> **YOUR TASK**: Only these lines of the data below are wanted: the one with "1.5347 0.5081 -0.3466", the one with "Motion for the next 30", and any lines between them, each repeated exactly.

Saved entries:
◆ ◆ ◆ ◆
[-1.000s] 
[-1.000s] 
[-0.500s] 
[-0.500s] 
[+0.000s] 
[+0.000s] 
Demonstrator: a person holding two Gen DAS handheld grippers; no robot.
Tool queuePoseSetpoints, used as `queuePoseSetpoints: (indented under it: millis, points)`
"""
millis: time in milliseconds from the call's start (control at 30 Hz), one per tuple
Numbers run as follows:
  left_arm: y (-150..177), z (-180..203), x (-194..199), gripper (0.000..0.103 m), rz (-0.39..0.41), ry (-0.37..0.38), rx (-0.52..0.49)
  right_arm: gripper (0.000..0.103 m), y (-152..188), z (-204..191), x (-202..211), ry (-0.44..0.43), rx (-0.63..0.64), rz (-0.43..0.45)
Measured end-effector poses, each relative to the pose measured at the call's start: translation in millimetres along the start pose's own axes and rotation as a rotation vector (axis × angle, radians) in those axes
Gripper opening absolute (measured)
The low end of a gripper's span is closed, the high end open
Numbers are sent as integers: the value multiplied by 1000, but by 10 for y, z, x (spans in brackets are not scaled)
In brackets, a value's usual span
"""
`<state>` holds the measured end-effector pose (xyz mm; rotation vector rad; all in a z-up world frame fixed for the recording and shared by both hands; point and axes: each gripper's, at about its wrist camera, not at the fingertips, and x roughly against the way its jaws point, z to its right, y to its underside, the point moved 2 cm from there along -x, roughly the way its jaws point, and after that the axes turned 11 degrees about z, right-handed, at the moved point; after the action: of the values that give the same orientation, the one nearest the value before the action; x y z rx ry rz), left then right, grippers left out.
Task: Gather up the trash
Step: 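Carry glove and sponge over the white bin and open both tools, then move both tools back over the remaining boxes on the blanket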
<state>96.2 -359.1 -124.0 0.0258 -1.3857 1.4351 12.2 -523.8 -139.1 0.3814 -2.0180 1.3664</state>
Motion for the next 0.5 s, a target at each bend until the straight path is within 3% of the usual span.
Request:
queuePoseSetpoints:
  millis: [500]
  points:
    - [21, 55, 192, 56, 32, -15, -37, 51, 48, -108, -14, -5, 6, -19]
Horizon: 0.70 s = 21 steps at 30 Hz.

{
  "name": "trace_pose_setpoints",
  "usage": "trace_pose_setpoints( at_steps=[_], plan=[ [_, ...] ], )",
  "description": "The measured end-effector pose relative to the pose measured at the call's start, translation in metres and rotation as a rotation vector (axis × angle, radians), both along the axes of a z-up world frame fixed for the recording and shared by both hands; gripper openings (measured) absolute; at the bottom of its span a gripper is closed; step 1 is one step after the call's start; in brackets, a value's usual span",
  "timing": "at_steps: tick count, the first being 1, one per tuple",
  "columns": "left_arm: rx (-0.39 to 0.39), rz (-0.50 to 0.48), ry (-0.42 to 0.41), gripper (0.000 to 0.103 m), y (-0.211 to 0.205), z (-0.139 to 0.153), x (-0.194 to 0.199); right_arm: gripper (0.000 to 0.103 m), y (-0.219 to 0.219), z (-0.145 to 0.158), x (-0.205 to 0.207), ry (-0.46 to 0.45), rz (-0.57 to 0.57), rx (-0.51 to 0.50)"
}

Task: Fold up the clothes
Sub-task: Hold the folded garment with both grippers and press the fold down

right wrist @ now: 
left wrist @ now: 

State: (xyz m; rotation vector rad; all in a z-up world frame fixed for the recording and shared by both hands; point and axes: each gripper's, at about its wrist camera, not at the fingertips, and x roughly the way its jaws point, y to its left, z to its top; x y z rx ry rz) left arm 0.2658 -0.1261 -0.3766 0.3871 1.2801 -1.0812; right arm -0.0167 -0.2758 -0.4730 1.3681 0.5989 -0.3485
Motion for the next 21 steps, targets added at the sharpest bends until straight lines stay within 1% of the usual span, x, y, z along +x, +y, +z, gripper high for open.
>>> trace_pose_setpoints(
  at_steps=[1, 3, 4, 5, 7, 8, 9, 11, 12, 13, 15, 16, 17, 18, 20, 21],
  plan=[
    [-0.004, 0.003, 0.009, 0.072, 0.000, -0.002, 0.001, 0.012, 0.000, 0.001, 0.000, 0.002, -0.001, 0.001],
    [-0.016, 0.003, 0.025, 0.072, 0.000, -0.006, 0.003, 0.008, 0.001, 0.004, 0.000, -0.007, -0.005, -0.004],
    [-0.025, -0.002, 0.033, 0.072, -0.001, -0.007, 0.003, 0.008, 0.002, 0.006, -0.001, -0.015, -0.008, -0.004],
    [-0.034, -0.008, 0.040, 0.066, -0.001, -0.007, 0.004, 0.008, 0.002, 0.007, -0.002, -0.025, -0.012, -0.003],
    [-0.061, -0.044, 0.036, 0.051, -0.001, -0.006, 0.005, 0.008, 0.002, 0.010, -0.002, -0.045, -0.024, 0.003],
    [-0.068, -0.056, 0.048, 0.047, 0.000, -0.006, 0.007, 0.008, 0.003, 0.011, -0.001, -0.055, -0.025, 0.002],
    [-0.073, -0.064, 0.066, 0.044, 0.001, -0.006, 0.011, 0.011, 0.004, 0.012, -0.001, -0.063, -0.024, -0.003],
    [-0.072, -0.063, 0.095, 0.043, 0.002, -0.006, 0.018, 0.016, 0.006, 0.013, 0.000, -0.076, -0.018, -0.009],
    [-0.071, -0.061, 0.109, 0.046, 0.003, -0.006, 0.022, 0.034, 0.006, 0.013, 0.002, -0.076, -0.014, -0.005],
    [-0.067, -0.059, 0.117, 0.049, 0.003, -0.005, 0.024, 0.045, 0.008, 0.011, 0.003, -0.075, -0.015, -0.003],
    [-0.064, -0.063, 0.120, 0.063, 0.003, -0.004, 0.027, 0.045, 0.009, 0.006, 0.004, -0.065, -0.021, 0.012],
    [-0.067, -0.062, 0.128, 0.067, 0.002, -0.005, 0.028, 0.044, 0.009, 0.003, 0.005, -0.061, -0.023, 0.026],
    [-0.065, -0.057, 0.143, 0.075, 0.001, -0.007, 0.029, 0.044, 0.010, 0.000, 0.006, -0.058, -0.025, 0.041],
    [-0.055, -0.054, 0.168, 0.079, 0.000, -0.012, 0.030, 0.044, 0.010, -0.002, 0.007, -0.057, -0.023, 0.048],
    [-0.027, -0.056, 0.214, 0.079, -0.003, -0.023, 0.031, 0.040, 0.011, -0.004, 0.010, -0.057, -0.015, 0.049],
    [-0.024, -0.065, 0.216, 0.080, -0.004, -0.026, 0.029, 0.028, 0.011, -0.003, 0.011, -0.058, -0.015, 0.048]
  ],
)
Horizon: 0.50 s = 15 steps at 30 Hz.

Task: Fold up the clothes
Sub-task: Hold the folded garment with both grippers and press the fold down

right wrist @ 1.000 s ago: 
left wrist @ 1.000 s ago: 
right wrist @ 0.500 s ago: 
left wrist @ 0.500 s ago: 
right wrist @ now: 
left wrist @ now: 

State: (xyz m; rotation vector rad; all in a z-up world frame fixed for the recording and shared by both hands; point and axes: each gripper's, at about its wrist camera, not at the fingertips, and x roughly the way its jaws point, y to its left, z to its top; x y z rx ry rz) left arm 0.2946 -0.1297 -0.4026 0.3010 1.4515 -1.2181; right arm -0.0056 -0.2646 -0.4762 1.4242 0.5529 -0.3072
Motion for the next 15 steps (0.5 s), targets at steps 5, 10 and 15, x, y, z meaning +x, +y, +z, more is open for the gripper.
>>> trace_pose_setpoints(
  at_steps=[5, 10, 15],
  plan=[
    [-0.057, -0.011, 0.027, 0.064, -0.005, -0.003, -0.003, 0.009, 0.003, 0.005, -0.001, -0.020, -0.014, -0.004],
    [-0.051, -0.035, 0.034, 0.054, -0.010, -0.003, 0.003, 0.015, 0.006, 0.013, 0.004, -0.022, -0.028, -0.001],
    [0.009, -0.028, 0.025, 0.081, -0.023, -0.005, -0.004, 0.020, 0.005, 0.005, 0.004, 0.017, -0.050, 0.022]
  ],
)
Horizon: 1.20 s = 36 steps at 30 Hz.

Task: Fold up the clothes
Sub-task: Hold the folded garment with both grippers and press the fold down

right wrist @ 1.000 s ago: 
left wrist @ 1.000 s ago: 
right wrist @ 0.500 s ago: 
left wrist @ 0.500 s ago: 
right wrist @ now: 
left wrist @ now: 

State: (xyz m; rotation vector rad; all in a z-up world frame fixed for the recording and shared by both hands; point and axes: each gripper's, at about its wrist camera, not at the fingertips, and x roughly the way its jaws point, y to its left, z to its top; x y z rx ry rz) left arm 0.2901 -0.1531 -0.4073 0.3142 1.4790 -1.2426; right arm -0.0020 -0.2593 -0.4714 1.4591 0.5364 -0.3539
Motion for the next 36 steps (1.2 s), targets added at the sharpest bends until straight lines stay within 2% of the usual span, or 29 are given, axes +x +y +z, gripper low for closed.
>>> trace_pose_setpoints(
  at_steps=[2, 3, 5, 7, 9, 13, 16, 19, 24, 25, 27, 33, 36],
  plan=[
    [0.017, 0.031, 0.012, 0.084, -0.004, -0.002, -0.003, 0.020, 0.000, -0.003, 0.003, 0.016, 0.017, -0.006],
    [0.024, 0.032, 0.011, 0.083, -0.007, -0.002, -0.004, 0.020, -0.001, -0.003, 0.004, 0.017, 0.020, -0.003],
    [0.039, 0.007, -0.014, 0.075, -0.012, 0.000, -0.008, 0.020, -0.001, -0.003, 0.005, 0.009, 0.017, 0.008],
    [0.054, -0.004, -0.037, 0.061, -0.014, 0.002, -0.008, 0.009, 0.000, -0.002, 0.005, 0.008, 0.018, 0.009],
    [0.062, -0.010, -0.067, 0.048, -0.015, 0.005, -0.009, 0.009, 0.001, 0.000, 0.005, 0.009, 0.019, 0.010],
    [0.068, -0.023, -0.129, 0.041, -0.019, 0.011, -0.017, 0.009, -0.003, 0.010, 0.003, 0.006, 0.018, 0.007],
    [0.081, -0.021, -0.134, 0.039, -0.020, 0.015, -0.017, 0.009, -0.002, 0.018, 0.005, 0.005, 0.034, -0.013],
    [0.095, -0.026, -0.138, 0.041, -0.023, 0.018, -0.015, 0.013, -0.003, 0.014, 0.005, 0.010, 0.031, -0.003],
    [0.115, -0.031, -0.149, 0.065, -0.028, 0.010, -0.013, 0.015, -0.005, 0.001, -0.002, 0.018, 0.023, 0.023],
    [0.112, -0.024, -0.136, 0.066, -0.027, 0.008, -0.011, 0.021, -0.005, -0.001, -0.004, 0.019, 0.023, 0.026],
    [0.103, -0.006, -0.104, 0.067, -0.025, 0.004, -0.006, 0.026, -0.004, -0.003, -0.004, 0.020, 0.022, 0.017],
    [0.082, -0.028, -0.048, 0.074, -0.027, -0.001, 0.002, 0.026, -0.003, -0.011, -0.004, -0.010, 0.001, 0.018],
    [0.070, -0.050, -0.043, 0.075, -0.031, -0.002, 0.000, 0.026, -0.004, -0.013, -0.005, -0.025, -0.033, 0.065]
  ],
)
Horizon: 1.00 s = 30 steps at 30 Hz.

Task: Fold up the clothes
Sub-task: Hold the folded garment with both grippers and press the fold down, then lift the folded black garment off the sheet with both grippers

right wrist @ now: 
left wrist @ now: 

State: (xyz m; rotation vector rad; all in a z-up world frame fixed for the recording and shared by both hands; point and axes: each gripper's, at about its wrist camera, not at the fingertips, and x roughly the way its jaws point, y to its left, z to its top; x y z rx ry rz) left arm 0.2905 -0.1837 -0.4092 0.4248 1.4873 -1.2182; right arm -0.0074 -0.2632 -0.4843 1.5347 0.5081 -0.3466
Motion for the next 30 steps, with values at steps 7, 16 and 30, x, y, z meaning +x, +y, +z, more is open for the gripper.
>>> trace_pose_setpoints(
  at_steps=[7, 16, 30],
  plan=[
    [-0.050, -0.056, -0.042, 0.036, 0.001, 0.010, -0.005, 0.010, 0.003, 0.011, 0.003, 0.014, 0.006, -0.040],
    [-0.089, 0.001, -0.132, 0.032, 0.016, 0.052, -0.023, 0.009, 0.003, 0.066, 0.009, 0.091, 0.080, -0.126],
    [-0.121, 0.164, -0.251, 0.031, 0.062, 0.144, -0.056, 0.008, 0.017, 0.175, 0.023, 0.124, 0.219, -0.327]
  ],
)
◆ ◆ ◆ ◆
> **EXERCISE OUTPUT**:
State: (xyz m; rotation vector rad; all in a z-up world frame fixed for the recording and shared by both hands; point and axes: each gripper's, at about its wrist camera, not at the fingertips, and x roughly the way its jaws point, y to its left, z to its top; x y z rx ry rz) left arm 0.2905 -0.1837 -0.4092 0.4248 1.4873 -1.2182; right arm -0.0074 -0.2632 -0.4843 1.5347 0.5081 -0.3466
Motion for the next 30 steps, with values at steps 7, 16 and 30, x, y, z meaning +x, +y, +z, more is open for the gripper.

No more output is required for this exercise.